To do
Reproduce exactly the lines of the material beneath, from the line that contains "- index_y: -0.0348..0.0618" to the line that contains "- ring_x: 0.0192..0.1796", both included, and no other lines.

..............................

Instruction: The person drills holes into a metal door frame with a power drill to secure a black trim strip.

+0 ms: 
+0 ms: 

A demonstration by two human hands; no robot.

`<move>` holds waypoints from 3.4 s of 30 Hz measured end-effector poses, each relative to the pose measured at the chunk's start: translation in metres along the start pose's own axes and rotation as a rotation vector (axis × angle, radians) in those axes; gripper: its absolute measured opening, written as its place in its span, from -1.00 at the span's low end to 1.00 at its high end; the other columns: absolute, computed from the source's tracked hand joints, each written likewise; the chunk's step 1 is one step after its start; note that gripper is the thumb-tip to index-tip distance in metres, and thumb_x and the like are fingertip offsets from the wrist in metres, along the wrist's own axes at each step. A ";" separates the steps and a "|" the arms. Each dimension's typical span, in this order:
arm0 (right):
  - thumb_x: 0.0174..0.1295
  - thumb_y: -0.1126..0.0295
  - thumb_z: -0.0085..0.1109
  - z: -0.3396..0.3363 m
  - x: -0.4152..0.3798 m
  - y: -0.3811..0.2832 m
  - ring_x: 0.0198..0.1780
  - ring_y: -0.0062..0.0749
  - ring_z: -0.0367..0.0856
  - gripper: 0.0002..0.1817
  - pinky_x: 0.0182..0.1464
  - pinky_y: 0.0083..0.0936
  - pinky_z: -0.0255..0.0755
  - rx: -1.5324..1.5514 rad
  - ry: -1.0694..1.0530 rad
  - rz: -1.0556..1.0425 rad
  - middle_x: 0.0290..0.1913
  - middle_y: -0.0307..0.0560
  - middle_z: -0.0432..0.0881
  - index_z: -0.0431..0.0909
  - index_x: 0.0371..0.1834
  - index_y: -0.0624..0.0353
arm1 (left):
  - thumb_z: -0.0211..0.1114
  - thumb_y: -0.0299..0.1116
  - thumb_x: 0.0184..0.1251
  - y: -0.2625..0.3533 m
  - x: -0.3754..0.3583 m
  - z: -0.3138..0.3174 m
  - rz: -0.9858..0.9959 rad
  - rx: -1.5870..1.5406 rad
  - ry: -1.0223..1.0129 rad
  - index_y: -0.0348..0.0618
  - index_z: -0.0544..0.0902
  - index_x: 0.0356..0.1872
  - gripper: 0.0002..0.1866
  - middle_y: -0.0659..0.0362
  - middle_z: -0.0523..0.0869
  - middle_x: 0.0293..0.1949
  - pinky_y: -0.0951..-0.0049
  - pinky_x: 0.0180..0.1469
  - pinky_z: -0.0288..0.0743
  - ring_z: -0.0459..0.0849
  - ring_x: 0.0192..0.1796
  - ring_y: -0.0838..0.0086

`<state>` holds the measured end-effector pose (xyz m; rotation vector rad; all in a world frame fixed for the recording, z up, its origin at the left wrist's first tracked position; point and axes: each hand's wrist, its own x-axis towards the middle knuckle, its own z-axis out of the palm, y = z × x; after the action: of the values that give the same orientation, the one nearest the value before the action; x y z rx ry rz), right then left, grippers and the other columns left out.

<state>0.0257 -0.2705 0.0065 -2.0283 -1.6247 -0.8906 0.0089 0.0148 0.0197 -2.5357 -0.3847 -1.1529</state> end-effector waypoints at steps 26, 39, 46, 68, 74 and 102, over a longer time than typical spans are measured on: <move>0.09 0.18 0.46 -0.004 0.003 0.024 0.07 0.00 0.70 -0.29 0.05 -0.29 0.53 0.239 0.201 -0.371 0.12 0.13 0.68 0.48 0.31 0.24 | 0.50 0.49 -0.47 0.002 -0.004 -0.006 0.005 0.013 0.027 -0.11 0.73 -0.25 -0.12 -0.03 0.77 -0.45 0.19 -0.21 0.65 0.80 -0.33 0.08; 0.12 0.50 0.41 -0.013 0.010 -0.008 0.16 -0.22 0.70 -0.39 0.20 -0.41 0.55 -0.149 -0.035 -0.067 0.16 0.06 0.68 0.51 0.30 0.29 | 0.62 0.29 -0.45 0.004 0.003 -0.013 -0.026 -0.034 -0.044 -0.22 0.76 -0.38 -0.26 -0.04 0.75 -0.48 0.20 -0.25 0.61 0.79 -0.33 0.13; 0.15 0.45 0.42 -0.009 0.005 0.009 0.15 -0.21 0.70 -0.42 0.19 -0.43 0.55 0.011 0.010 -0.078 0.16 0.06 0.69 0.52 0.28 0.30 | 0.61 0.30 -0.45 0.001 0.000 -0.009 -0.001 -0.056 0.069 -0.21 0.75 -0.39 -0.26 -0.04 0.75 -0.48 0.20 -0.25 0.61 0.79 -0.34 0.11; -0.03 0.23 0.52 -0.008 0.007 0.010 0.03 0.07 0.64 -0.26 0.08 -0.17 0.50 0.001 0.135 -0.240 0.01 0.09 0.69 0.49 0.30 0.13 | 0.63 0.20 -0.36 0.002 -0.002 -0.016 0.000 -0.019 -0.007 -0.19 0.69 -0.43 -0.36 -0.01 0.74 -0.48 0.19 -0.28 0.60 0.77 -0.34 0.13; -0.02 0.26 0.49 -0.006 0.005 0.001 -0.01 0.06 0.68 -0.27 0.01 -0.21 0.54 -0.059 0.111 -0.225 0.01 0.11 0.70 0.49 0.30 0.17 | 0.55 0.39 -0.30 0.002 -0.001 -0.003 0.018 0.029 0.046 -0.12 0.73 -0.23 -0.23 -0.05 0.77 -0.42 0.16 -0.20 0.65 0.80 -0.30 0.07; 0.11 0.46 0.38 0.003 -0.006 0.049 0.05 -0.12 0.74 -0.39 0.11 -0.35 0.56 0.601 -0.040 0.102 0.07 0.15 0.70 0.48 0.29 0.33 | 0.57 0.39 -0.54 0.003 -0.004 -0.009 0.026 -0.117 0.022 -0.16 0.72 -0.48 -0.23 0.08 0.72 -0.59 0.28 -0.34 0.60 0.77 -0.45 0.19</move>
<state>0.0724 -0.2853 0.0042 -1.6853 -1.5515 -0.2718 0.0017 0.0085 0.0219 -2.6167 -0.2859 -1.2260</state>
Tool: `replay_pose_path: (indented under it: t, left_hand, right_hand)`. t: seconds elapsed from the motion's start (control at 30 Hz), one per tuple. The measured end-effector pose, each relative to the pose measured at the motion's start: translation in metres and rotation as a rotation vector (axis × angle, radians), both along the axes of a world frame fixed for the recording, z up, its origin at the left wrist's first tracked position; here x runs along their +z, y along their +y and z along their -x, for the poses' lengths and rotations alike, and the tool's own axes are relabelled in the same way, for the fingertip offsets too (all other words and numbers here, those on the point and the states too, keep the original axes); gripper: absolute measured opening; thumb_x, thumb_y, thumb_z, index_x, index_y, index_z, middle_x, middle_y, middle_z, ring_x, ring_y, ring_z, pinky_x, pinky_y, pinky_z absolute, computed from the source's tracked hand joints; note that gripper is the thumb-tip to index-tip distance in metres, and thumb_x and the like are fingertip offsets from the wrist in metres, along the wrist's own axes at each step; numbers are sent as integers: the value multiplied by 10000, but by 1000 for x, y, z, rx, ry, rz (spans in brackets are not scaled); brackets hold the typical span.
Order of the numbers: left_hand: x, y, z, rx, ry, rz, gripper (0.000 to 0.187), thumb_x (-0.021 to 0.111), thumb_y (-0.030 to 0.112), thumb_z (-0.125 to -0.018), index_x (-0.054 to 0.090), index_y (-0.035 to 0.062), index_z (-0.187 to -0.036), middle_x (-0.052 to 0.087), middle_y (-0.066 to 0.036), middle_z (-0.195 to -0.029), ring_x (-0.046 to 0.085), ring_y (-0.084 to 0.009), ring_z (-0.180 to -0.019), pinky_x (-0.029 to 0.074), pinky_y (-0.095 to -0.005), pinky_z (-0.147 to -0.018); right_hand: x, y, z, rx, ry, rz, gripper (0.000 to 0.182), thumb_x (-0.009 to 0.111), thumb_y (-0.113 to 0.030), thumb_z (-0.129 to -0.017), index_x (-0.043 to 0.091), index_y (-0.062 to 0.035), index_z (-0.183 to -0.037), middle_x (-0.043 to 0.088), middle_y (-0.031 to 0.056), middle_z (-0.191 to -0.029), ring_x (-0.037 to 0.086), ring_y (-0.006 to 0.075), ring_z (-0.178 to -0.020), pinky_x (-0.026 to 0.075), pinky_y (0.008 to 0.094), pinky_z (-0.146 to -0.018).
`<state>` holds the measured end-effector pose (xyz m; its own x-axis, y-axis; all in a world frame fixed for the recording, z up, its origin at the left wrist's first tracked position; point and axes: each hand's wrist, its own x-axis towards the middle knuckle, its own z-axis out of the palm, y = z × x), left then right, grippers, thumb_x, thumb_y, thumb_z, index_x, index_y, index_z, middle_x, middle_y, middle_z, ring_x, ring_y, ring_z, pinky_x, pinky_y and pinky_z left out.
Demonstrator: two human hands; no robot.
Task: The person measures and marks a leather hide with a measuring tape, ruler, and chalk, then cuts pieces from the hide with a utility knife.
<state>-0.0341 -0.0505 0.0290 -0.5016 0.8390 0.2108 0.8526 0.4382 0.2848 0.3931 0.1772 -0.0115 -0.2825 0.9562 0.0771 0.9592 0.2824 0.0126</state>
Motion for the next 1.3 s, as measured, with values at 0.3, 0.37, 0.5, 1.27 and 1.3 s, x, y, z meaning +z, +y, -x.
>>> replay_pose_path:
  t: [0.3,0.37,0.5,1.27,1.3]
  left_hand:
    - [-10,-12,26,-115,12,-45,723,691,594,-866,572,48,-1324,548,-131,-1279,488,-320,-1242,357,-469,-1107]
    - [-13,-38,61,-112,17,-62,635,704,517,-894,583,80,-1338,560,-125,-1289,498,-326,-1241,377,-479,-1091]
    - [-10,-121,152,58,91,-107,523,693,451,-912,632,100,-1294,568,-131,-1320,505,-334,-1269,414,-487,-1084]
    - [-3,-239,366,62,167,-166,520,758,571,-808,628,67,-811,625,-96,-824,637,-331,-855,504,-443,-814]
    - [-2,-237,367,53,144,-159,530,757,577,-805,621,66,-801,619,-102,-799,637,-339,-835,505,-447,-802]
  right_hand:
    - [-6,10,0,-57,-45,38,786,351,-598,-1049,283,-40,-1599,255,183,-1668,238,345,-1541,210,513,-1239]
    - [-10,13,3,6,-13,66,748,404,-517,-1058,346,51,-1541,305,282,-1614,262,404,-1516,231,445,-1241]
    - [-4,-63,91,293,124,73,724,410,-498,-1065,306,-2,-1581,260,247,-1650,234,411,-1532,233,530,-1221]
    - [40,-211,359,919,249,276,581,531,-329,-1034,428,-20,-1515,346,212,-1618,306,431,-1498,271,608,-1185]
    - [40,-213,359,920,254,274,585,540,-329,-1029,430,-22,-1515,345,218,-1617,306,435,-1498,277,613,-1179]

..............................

Answer for this exercise
  - index_y: -0.0348..0.0618
  - index_z: -0.0544..0.0902
  - index_x: 0.0356..0.1872
  - gripper: 0.0002..0.1866
  - middle_y: -0.0659..0.0362
  - middle_z: -0.0523..0.0869
  - middle_x: 0.0293..0.1949
  - pinky_y: -0.0951..-0.0049
  - pinky_x: 0.0180..0.1469
  - pinky_z: -0.0288..0.0743
  - ring_z: -0.0459..0.0849
  - ring_x: 0.0192..0.1796

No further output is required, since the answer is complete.